(DATA TO USE)

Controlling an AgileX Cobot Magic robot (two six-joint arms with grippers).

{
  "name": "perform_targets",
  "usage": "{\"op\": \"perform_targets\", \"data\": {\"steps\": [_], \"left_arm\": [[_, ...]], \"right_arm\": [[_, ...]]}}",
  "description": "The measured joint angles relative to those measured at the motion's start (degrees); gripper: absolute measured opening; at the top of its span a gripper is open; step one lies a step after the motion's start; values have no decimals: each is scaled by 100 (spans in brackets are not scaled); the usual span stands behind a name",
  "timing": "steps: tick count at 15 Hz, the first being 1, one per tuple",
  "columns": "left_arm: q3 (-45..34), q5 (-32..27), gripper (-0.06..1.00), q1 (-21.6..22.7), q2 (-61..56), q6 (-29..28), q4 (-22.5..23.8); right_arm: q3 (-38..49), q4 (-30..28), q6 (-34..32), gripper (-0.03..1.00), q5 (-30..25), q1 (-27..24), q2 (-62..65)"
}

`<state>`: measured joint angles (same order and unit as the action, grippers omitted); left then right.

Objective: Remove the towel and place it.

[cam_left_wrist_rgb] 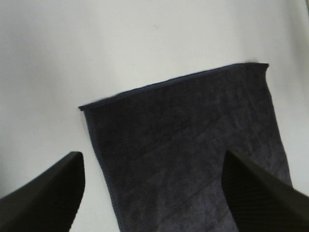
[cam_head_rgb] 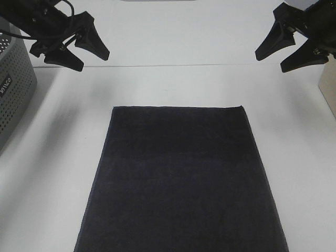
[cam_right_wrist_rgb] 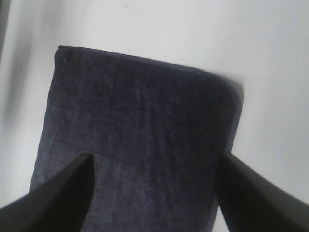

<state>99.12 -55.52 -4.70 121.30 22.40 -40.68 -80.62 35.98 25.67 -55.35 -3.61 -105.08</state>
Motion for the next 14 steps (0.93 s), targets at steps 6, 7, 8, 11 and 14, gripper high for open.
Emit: {"op": "perform_targets", "data": {"steps": [6, 7, 8, 11, 14], "left_arm": [[6, -69, 74, 6, 453, -23, 172], [6, -92, 74, 17, 539, -23, 183], [6, -109, 74, 17, 602, -23, 235], [6, -189, 74, 17, 802, -23, 573], [23, -92, 74, 17, 1026, -17, 539]], "right_arm": [[0, -6, 52, 68, 567, 0, -510], [0, -6, 52, 68, 676, 0, -590], [-6, -6, 52, 68, 756, 0, -682], [-11, 115, 166, 68, 991, 0, -1134], [-74, 481, 607, 68, 1186, 0, -1507]]}}
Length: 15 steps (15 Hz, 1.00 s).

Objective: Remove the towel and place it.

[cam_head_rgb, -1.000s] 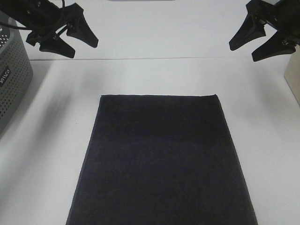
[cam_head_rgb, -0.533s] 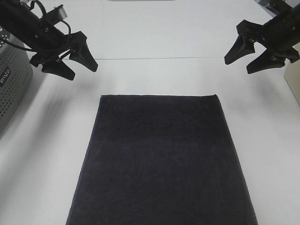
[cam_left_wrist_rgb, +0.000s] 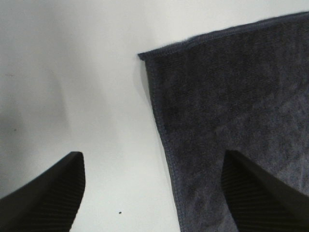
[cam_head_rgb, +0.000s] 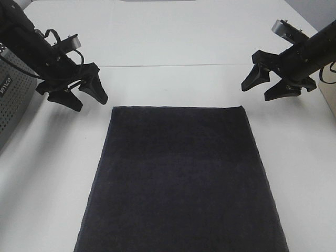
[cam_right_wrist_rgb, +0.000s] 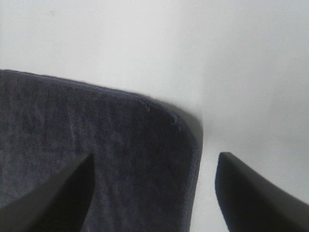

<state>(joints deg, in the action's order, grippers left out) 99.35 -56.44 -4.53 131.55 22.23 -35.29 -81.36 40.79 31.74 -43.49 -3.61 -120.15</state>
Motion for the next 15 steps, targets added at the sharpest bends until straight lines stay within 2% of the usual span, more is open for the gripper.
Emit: {"op": "perform_targets", "data": {"steps": [4, 11, 15], "left_arm": [[6, 52, 74, 0, 378, 275, -321], [80, 424, 73, -86, 625, 539, -905], [109, 453, 73, -195, 705, 653, -1140]], "right_arm": [[-304, 23, 103, 68, 109, 0, -453], [-327, -166, 1203, 64, 321, 0, -728], [-344, -40, 1301, 62, 115, 0, -951]]}}
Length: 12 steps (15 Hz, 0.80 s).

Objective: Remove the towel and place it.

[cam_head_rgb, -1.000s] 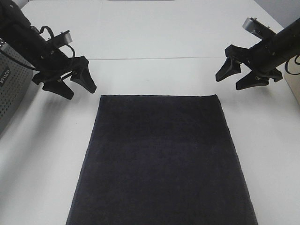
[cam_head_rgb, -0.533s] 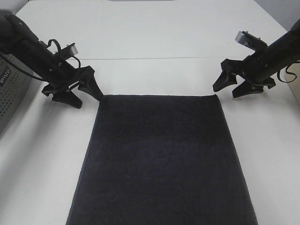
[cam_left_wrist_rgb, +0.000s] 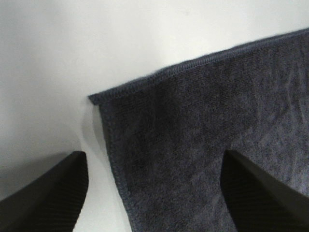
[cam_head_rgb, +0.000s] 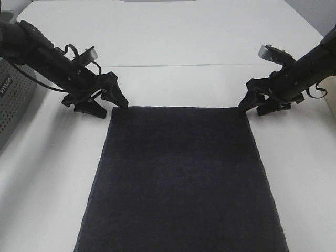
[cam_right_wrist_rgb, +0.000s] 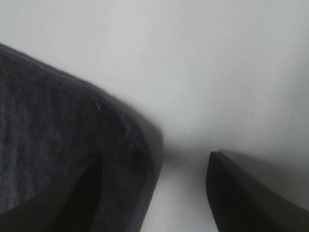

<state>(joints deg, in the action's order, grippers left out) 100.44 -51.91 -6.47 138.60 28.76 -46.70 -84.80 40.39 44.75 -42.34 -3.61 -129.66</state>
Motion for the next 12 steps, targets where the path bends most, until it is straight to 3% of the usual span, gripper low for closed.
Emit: {"op": "perform_targets", "data": {"steps": [4, 9, 12], "left_arm": [[23, 149, 71, 0, 80, 0, -155], [34, 493, 70, -120, 109, 6, -286], [34, 716, 61, -201, 126, 11, -258]], "right_arm": [[0, 69, 315, 59, -63, 46, -40], [0, 57, 395, 58, 493, 487, -40], [0, 17, 395, 55, 550, 527, -40]]}}
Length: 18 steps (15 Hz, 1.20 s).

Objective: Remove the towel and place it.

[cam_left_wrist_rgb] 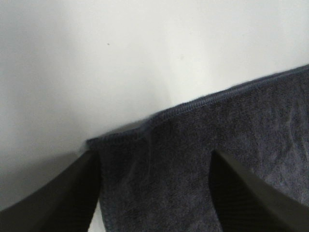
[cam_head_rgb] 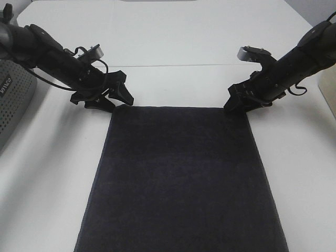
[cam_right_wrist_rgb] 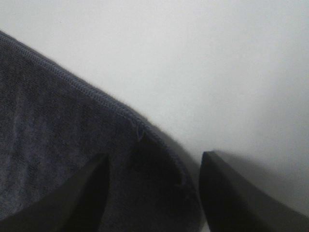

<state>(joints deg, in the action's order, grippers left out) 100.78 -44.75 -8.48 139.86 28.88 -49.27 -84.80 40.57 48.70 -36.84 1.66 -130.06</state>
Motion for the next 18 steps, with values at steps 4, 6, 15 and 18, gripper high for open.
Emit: {"op": "perform_targets", "data": {"steps": [4, 6, 15, 18], "left_arm": [[0, 63, 49, 0, 29, 11, 80], [0, 92, 36, 0, 40, 11, 126], [-6, 533, 0, -29, 74, -11, 223], [-6, 1043, 0, -52, 74, -6, 229]], "right_arm": [[0, -11, 0, 50, 17, 0, -11], [0, -34, 0, 38, 17, 0, -23], [0, -52, -241, 1, 321, 0, -63], [-178, -52, -470, 1, 745, 0, -80]]}}
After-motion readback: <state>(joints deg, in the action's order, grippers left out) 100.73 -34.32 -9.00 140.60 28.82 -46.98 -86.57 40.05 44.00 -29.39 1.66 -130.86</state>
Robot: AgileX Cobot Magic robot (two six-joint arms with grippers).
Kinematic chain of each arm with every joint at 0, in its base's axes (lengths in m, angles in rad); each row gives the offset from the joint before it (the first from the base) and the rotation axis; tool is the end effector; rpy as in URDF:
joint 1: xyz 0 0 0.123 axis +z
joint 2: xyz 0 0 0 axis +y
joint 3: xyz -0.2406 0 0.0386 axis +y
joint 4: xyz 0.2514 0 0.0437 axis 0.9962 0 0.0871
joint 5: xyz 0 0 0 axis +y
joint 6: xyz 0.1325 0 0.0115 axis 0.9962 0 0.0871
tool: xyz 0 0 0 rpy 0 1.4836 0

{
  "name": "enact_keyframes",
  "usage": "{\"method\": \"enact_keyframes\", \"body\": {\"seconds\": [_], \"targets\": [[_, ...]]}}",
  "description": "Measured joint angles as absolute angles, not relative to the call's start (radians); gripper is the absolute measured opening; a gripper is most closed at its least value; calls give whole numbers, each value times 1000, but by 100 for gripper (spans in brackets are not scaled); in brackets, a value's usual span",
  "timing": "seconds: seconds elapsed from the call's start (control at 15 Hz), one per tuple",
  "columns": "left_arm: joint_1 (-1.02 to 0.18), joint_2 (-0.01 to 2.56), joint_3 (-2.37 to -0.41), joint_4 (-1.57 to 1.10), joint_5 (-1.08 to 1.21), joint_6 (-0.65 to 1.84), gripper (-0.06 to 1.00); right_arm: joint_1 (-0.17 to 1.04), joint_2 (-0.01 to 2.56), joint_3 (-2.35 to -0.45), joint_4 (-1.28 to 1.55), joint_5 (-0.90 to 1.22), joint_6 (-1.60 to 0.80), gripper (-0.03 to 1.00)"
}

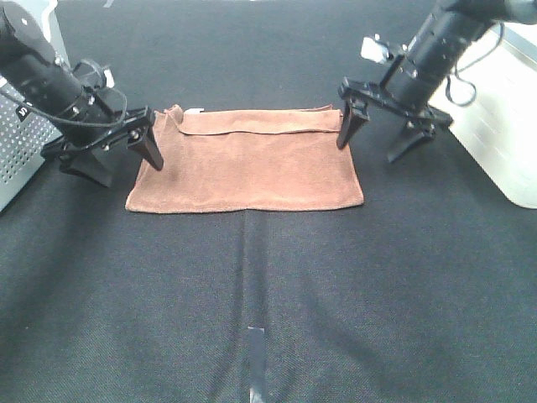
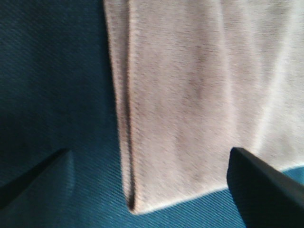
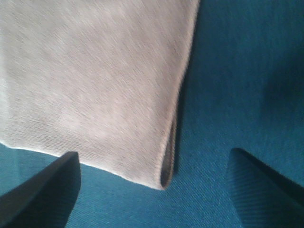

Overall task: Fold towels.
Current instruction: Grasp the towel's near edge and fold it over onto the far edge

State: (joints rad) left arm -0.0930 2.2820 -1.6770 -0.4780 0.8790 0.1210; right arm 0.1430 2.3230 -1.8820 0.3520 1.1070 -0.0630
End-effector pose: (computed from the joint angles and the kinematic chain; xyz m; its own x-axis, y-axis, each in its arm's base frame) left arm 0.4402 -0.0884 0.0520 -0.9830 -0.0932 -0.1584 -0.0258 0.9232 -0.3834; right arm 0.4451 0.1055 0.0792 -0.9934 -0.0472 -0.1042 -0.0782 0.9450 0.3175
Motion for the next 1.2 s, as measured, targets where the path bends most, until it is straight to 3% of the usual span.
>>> {"method": "enact_keyframes", "body": {"seconds": [0.73,0.87,0.93,1.07,1.13,1.2], "targets": [[-145,2330,-1677,-493,825,94,78,143,2381,-1786,497,1017,-147,76],[-145,2346,-1680,-554,829,95,66,143,2394,-1786,511,1014,-152,63],[-145,2352,-1681,-579,836,97,56,143,2404,-1786,527,1013,-153,50],[-146,2362,-1681,-582,846,98,24,143,2418,-1786,535,1012,-152,17],[-146,2362,-1681,-582,846,98,24,143,2418,-1786,535,1012,-152,17],[-146,2364,-1681,-580,860,98,9,143,2419,-1786,533,1013,-151,4]]}}
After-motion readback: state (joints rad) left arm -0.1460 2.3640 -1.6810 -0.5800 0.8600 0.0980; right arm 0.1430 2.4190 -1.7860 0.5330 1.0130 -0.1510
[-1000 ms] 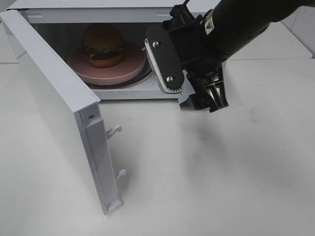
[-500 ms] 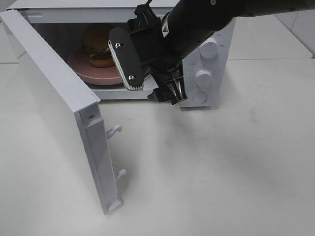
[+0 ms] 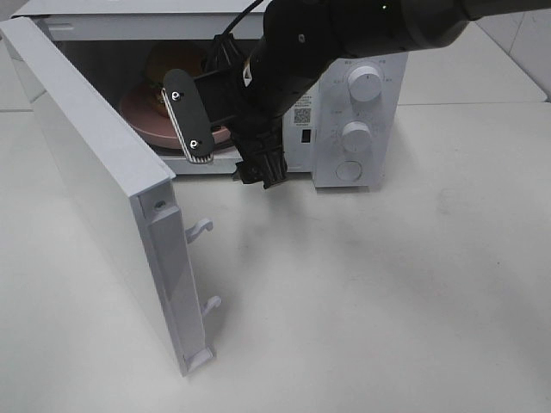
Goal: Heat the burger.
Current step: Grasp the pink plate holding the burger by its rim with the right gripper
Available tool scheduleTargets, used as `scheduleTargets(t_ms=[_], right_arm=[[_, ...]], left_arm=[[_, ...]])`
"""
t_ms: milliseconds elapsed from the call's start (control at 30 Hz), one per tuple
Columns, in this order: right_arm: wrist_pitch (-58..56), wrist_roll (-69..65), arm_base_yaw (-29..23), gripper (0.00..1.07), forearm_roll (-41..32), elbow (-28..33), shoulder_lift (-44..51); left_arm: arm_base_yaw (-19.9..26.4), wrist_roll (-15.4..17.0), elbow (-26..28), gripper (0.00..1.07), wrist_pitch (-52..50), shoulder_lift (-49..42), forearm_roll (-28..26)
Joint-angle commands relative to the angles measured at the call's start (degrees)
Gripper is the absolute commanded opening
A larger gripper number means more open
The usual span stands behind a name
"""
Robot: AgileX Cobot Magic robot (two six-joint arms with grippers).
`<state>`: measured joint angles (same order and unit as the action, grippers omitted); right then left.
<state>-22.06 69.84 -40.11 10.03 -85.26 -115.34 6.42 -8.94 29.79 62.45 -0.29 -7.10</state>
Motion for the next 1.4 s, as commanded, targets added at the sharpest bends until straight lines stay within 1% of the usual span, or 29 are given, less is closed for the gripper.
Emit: scheduleTargets(t_ms=[33, 67, 133, 167, 233, 333, 400, 433, 467, 500, 533, 600, 633, 667, 767, 867, 900, 933, 967, 1033, 1133, 1167, 1200, 1233, 1267, 1300, 1367, 1400], right_arm=[[0.4, -1.6, -0.11, 0.93, 0.06, -3.78, -3.09], [0.4, -1.6, -0.11, 0.93, 0.06, -3.78, -3.09], [0.4, -3.38, -0.11, 0.92, 0.17, -6.3, -5.21], [0.4, -3.38, -0.11, 0.92, 0.17, -6.3, -5.21], [0.06, -3.72, -0.11, 0.91, 0.17, -8.59, -7.39], [-0.06, -3.72, -0.11, 0.91, 0.17, -9.97, -8.82], [-0.17, -3.78, -0.11, 0.9, 0.11, -12.32, -10.89], [-0.17, -3.78, -0.11, 0.9, 0.11, -12.32, -10.89], [-0.86, -3.84, -0.11, 0.9, 0.11, -13.92, -12.26], [-0.86, -3.84, -0.11, 0.9, 0.11, -13.92, -12.26], [-1.78, -4.76, -0.11, 0.9, 0.06, -15.87, -13.69], [-1.78, -5.33, -0.11, 0.9, 0.06, -16.62, -14.21], [-2.01, -6.02, -0.11, 0.9, 0.06, -18.39, -15.47], [-2.01, -6.02, -0.11, 0.9, 0.06, -18.39, -15.47], [-4.64, -6.82, 0.11, 0.89, 0.06, -23.95, -19.08], [-5.5, -6.82, 0.11, 0.89, 0.06, -25.1, -19.88], [-6.82, -6.82, 0.11, 0.89, -0.06, -27.56, -21.26], [-7.33, -6.93, 0.11, 0.88, -0.34, -28.88, -22.06], [-7.33, -6.93, 0.11, 0.88, -0.34, -28.88, -22.06], [-8.14, -7.45, 0.11, 0.86, -1.66, -32.72, -24.41], [-8.19, -7.56, 0.34, 0.84, -1.89, -33.29, -24.81], [-8.37, -7.79, 0.8, 0.79, -2.86, -33.92, -25.32], [-8.37, -7.73, 1.49, 0.71, -2.98, -34.09, -25.73], [-8.37, -7.73, 1.49, 0.71, -2.98, -34.09, -25.73], [-8.25, -7.73, 1.55, 0.65, -2.98, -34.09, -25.9], [-8.25, -7.73, 1.55, 0.65, -2.98, -34.09, -25.9], [-7.45, -7.56, 1.95, 0.35, -2.92, -34.09, -26.3], [-7.45, -7.56, 1.95, 0.35, -2.92, -34.09, -26.3]], left_arm=[[0.0, 0.29, -0.06, 0.98, -0.97, -1.09, -0.23], [0.0, 0.29, -0.06, 0.98, -0.97, -1.09, -0.23], [0.0, 0.29, -0.06, 0.98, -0.97, -1.09, -0.23], [0.0, 0.29, -0.06, 0.98, -0.97, -1.09, -0.23], [0.0, 0.29, -0.06, 0.98, -0.97, -1.09, -0.23], [0.0, 0.29, -0.06, 0.98, -0.97, -1.09, -0.23], [0.0, 0.29, -0.06, 0.98, -0.97, -1.09, -0.23], [0.0, 0.29, -0.06, 0.98, -0.97, -1.09, -0.23], [0.0, 0.29, -0.06, 0.98, -0.97, -1.09, -0.23], [0.0, 0.29, -0.06, 0.98, -0.97, -1.09, -0.23], [0.0, 0.29, -0.06, 0.98, -0.97, -1.09, -0.23], [0.0, 0.29, -0.06, 0.98, -0.97, -1.09, -0.23], [0.0, 0.29, -0.06, 0.98, -0.97, -1.09, -0.23], [0.0, 0.29, -0.06, 0.98, -0.97, -1.09, -0.23], [0.0, 0.29, -0.06, 0.98, -0.97, -1.09, -0.23], [0.0, 0.29, -0.06, 0.98, -0.97, -1.09, -0.23], [0.0, 0.29, -0.06, 0.98, -0.97, -1.09, -0.23], [0.0, 0.29, -0.06, 0.98, -0.97, -1.09, -0.23], [0.0, 0.29, -0.06, 0.98, -0.97, -1.09, -0.23], [0.0, 0.29, -0.06, 0.98, -0.97, -1.09, -0.23], [0.0, 0.29, -0.06, 0.98, -0.97, -1.09, -0.23], [0.0, 0.29, -0.06, 0.98, -0.97, -1.09, -0.23], [0.0, 0.29, -0.06, 0.98, -0.97, -1.09, -0.23], [0.0, 0.29, -0.06, 0.98, -0.97, -1.09, -0.23], [0.0, 0.29, -0.06, 0.98, -0.97, -1.09, -0.23], [0.0, 0.29, -0.06, 0.98, -0.97, -1.09, -0.23], [0.0, 0.29, -0.06, 0.98, -0.97, -1.09, -0.23], [0.0, 0.29, -0.06, 0.98, -0.97, -1.09, -0.23]])
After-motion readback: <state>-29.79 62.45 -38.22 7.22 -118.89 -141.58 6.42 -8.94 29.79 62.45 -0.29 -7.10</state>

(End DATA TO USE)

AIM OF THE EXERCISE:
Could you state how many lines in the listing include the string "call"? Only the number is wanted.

RESPONSE BOX:
4